**REQUIREMENT**
Copy the listing below line for line, starting at its first line and ending with the line that has "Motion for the" in it. Add nothing.

**DATA PROVIDED**
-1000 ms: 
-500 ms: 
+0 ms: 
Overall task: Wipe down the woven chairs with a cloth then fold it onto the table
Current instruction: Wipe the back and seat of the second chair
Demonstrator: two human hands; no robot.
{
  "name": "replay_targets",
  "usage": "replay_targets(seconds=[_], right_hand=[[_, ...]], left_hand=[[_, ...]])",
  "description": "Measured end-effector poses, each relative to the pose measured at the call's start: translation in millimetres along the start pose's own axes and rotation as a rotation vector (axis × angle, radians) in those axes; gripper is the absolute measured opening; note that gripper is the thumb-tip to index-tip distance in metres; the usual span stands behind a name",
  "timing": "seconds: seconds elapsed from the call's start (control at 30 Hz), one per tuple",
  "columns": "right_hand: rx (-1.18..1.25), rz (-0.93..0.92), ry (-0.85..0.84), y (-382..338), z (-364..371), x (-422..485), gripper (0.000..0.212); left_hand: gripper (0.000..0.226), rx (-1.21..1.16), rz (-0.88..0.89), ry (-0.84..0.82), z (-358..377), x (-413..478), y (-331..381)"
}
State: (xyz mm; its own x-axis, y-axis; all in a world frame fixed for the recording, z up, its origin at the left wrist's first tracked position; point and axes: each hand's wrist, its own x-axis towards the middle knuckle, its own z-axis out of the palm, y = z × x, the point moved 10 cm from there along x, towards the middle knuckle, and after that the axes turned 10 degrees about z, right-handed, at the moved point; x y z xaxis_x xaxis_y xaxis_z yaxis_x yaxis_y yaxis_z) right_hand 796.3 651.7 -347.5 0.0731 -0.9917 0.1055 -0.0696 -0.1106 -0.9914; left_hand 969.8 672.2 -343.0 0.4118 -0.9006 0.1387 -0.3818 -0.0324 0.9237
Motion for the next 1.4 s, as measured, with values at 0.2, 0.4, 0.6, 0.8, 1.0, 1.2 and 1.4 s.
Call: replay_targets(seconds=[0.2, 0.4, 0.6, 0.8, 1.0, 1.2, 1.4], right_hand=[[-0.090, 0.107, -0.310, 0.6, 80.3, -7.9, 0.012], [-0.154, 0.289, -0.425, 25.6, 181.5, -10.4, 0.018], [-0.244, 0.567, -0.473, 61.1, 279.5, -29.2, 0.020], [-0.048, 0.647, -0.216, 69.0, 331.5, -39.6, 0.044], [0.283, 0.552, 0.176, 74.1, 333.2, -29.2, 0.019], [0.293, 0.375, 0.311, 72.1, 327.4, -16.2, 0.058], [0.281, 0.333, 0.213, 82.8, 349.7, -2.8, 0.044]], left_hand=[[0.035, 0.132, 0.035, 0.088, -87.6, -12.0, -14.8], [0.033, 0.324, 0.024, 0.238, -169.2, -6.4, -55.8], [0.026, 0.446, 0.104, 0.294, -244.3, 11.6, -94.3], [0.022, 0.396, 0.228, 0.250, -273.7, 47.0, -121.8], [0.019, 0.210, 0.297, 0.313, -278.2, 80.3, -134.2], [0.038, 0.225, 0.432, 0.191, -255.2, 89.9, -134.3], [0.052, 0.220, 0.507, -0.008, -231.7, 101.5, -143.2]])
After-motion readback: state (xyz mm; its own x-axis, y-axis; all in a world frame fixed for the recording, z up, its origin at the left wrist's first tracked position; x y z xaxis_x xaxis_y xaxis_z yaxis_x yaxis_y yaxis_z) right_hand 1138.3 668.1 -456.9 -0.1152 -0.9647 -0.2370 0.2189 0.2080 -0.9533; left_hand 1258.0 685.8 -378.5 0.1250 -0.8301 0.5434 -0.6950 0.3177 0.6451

**ANSWER TO THIS TASK**
-1000 ms: 
-500 ms: 
+0 ms: 
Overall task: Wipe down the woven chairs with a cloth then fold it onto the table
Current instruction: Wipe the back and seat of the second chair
Demonstrator: two human hands; no robot.
{
  "name": "replay_targets",
  "usage": "replay_targets(seconds=[_], right_hand=[[_, ...]], left_hand=[[_, ...]])",
  "description": "Measured end-effector poses, each relative to the pose measured at the call's start: translation in millimetres along the start pose's own axes and rotation as a rotation vector (axis × angle, radians) in those axes; gripper is the absolute measured opening; note that gripper is the thumb-tip to index-tip distance in metres; the usual span stands behind a name",
  "timing": "seconds: seconds elapsed from the call's start (control at 30 Hz), one per tuple",
  "columns": "right_hand: rx (-1.18..1.25), rz (-0.93..0.92), ry (-0.85..0.84), y (-382..338), z (-364..371), x (-422..485), gripper (0.000..0.212); left_hand: gripper (0.000..0.226), rx (-1.21..1.16), rz (-0.88..0.89), ry (-0.84..0.82), z (-358..377), x (-413..478), y (-331..381)"
}
State: (xyz mm; its own x-axis, y-axis; all in a world frame fixed for the recording, z up, its origin at the left wrist's first tracked position; point and axes: each hand's wrist, its own x-axis towards the middle knuckle, its own z-axis out of the palm, y = z × x, the point moved 10 cm from there along x, towards the middle knuckle, and after that the axes turned 10 degrees about z, right-handed, at the moved point; x y z xaxis_x xaxis_y xaxis_z yaxis_x yaxis_y yaxis_z) right_hand 796.3 651.7 -347.5 0.0731 -0.9917 0.1055 -0.0696 -0.1106 -0.9914; left_hand 969.8 672.2 -343.0 0.4118 -0.9006 0.1387 -0.3818 -0.0324 0.9237
Motion for the next 1.4 s, as measured, with values at 0.2, 0.4, 0.6, 0.8, 1.0, 1.2 and 1.4 s.

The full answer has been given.